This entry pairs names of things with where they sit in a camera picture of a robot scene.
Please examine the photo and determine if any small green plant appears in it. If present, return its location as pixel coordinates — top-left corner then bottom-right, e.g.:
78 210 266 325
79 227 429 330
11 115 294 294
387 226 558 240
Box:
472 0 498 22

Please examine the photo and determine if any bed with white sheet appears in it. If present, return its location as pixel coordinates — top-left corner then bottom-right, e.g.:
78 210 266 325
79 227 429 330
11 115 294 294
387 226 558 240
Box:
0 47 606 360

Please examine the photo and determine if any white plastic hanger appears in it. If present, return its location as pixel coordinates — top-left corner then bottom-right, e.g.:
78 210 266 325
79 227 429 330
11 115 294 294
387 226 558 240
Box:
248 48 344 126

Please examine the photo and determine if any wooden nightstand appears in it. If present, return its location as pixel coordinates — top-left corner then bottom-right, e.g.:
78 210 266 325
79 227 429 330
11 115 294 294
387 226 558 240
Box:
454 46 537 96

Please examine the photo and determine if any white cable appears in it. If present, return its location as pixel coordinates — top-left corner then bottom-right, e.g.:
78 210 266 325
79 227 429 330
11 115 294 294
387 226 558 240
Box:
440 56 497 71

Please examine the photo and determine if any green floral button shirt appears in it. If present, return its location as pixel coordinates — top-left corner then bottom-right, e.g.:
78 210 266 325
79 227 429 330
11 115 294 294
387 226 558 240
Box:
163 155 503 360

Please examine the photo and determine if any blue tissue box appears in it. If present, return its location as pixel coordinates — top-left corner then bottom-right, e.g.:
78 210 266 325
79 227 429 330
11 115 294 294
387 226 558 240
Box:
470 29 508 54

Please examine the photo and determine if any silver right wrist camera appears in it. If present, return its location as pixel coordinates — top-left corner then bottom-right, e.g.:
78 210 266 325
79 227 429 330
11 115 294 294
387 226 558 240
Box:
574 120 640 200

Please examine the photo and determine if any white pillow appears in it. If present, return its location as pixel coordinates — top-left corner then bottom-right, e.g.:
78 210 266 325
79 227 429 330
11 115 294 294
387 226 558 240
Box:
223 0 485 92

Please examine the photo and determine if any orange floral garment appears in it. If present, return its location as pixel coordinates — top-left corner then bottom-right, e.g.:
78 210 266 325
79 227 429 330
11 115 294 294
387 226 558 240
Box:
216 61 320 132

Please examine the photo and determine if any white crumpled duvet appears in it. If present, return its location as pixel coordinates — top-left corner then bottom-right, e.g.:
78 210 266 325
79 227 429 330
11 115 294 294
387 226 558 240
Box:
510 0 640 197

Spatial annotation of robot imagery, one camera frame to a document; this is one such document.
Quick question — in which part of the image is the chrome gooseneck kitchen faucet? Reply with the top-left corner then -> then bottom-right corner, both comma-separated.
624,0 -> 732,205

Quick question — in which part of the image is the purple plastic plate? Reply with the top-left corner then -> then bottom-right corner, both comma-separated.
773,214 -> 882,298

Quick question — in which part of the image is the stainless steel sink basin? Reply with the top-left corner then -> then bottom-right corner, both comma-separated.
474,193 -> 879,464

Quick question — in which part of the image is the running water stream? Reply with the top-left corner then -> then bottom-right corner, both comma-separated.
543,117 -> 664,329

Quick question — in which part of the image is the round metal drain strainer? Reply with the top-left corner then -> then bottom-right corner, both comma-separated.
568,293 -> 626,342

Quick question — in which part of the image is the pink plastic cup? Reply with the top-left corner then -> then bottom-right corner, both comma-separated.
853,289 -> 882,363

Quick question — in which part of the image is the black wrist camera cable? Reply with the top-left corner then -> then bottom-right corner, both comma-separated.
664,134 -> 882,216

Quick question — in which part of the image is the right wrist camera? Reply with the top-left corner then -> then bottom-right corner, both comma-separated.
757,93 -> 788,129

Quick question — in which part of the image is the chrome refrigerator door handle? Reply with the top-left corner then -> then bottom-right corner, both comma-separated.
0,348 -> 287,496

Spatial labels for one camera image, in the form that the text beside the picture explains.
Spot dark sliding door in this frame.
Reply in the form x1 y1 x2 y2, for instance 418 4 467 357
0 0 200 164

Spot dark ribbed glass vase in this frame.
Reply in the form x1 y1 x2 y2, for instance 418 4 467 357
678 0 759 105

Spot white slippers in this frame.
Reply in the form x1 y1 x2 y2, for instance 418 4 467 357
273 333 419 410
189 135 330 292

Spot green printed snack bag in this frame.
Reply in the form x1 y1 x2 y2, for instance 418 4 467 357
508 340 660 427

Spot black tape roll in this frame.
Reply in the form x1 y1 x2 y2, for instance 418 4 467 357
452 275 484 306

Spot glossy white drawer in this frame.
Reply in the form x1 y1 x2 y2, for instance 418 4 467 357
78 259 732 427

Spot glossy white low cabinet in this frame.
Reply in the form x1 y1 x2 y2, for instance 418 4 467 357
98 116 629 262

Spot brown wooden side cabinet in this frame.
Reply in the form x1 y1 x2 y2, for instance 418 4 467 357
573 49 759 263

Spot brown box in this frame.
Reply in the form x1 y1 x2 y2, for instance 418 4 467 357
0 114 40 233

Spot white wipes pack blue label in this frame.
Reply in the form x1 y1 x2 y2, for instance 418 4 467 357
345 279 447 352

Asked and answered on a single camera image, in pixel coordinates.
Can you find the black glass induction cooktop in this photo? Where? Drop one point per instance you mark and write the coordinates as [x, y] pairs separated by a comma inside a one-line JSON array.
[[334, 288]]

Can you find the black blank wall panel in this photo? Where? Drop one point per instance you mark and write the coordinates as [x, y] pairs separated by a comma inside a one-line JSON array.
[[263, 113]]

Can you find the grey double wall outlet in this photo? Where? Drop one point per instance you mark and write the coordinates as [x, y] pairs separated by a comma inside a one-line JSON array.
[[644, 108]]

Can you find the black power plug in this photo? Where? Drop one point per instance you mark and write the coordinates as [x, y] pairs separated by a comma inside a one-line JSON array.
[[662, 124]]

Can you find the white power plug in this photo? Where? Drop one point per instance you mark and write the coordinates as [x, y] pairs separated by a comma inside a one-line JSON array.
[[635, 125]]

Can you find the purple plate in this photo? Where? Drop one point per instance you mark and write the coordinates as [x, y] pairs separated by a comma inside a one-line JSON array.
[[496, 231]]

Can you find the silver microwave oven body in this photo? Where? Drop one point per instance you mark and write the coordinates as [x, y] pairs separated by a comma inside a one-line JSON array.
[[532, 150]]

How to complete this task
Each line of the listing has to be repeated exactly in the reply.

Expected output
This entry pairs names of things with where they sit in a camera picture of a robot scene.
Please examine the photo and determine if any small green plant appears in it. If present, return its location as pixel coordinates — top-left corner then bottom-right, e.g.:
78 210 266 325
79 227 429 330
11 115 294 294
387 226 558 240
Box:
472 0 498 22

Please examine the photo and determine if any bed with white sheet appears in it. If present, return its location as pixel coordinates — top-left corner then bottom-right, e.g.:
78 210 266 325
79 227 429 330
11 115 294 294
387 226 558 240
Box:
0 47 606 360

Please examine the photo and determine if any white plastic hanger appears in it. If present, return its location as pixel coordinates — top-left corner then bottom-right, e.g.:
78 210 266 325
79 227 429 330
11 115 294 294
387 226 558 240
Box:
248 48 344 126

Please examine the photo and determine if any wooden nightstand appears in it. If present, return its location as pixel coordinates — top-left corner then bottom-right, e.g.:
78 210 266 325
79 227 429 330
11 115 294 294
387 226 558 240
Box:
454 46 537 96

Please examine the photo and determine if any white cable appears in it. If present, return its location as pixel coordinates — top-left corner then bottom-right, e.g.:
78 210 266 325
79 227 429 330
11 115 294 294
387 226 558 240
Box:
440 56 497 71

Please examine the photo and determine if any green floral button shirt appears in it. If present, return its location as pixel coordinates — top-left corner then bottom-right, e.g.:
78 210 266 325
79 227 429 330
11 115 294 294
387 226 558 240
Box:
163 155 503 360

Please examine the photo and determine if any blue tissue box appears in it. If present, return its location as pixel coordinates — top-left corner then bottom-right, e.g.:
78 210 266 325
79 227 429 330
11 115 294 294
387 226 558 240
Box:
470 29 508 54

Please examine the photo and determine if any silver right wrist camera appears in it. If present, return its location as pixel coordinates — top-left corner then bottom-right, e.g.:
78 210 266 325
79 227 429 330
11 115 294 294
387 226 558 240
Box:
574 120 640 200

Please examine the photo and determine if any white pillow appears in it. If present, return its location as pixel coordinates — top-left corner then bottom-right, e.g.:
78 210 266 325
79 227 429 330
11 115 294 294
387 226 558 240
Box:
223 0 485 92

Please examine the photo and determine if any orange floral garment appears in it. If present, return its location as pixel coordinates — top-left corner then bottom-right, e.g.:
78 210 266 325
79 227 429 330
11 115 294 294
387 226 558 240
Box:
216 61 320 132

Please examine the photo and determine if any white crumpled duvet appears in it. If present, return its location as pixel coordinates — top-left corner then bottom-right, e.g.:
78 210 266 325
79 227 429 330
11 115 294 294
387 226 558 240
Box:
510 0 640 197

Spatial annotation of robot imagery, one camera frame to a document; this is one such document.
Quick question — in which part of the image is the chrome gooseneck kitchen faucet? Reply with the top-left corner then -> then bottom-right corner, both comma-separated.
624,0 -> 732,205

Quick question — in which part of the image is the purple plastic plate? Reply with the top-left corner then -> then bottom-right corner, both comma-separated.
773,214 -> 882,298

Quick question — in which part of the image is the stainless steel sink basin? Reply with the top-left corner then -> then bottom-right corner, both comma-separated.
474,193 -> 879,464

Quick question — in which part of the image is the running water stream? Reply with the top-left corner then -> then bottom-right corner, both comma-separated.
543,117 -> 664,329

Quick question — in which part of the image is the round metal drain strainer? Reply with the top-left corner then -> then bottom-right corner, both comma-separated.
568,293 -> 626,342

Quick question — in which part of the image is the pink plastic cup? Reply with the top-left corner then -> then bottom-right corner, both comma-separated.
853,289 -> 882,363

Quick question — in which part of the image is the black wrist camera cable? Reply with the top-left corner then -> then bottom-right corner, both comma-separated.
664,134 -> 882,216

Quick question — in which part of the image is the right wrist camera? Reply with the top-left corner then -> then bottom-right corner, both comma-separated.
757,93 -> 788,129

Quick question — in which part of the image is the chrome refrigerator door handle? Reply with the top-left corner then -> then bottom-right corner, both comma-separated.
0,348 -> 287,496

Spatial labels for one camera image, in the form that the text beside the picture explains.
Spot dark sliding door in this frame.
Reply in the form x1 y1 x2 y2, for instance 418 4 467 357
0 0 200 164

Spot dark ribbed glass vase in this frame.
Reply in the form x1 y1 x2 y2, for instance 418 4 467 357
678 0 759 105

Spot white slippers in this frame.
Reply in the form x1 y1 x2 y2, for instance 418 4 467 357
273 333 419 410
189 135 330 292

Spot green printed snack bag in this frame.
Reply in the form x1 y1 x2 y2, for instance 418 4 467 357
508 340 660 427

Spot black tape roll in this frame.
Reply in the form x1 y1 x2 y2, for instance 418 4 467 357
452 275 484 306

Spot glossy white drawer in this frame.
Reply in the form x1 y1 x2 y2, for instance 418 4 467 357
78 259 732 427

Spot glossy white low cabinet in this frame.
Reply in the form x1 y1 x2 y2, for instance 418 4 467 357
98 116 629 262

Spot brown wooden side cabinet in this frame.
Reply in the form x1 y1 x2 y2, for instance 418 4 467 357
573 49 759 263

Spot brown box in this frame.
Reply in the form x1 y1 x2 y2, for instance 418 4 467 357
0 114 40 233

Spot white wipes pack blue label in this frame.
Reply in the form x1 y1 x2 y2, for instance 418 4 467 357
345 279 447 352

Asked and answered on a single camera image, in pixel coordinates.
Can you find the black glass induction cooktop in this photo? Where? Drop one point per instance you mark and write the coordinates as [x, y] pairs separated by a comma inside a one-line JSON array.
[[334, 288]]

Can you find the black blank wall panel in this photo? Where? Drop one point per instance you mark and write the coordinates as [x, y] pairs separated by a comma inside a one-line JSON array.
[[263, 113]]

Can you find the grey double wall outlet in this photo? Where? Drop one point per instance you mark and write the coordinates as [x, y] pairs separated by a comma inside a one-line JSON array.
[[644, 108]]

Can you find the black power plug in this photo? Where? Drop one point per instance you mark and write the coordinates as [x, y] pairs separated by a comma inside a one-line JSON array.
[[662, 124]]

Can you find the white power plug in this photo? Where? Drop one point per instance you mark and write the coordinates as [x, y] pairs separated by a comma inside a one-line JSON array.
[[635, 125]]

Can you find the purple plate in this photo? Where? Drop one point per instance you mark and write the coordinates as [x, y] pairs separated by a comma inside a one-line JSON array.
[[496, 231]]

Can you find the silver microwave oven body in this photo? Where? Drop one point per instance you mark and write the coordinates as [x, y] pairs separated by a comma inside a one-line JSON array.
[[532, 150]]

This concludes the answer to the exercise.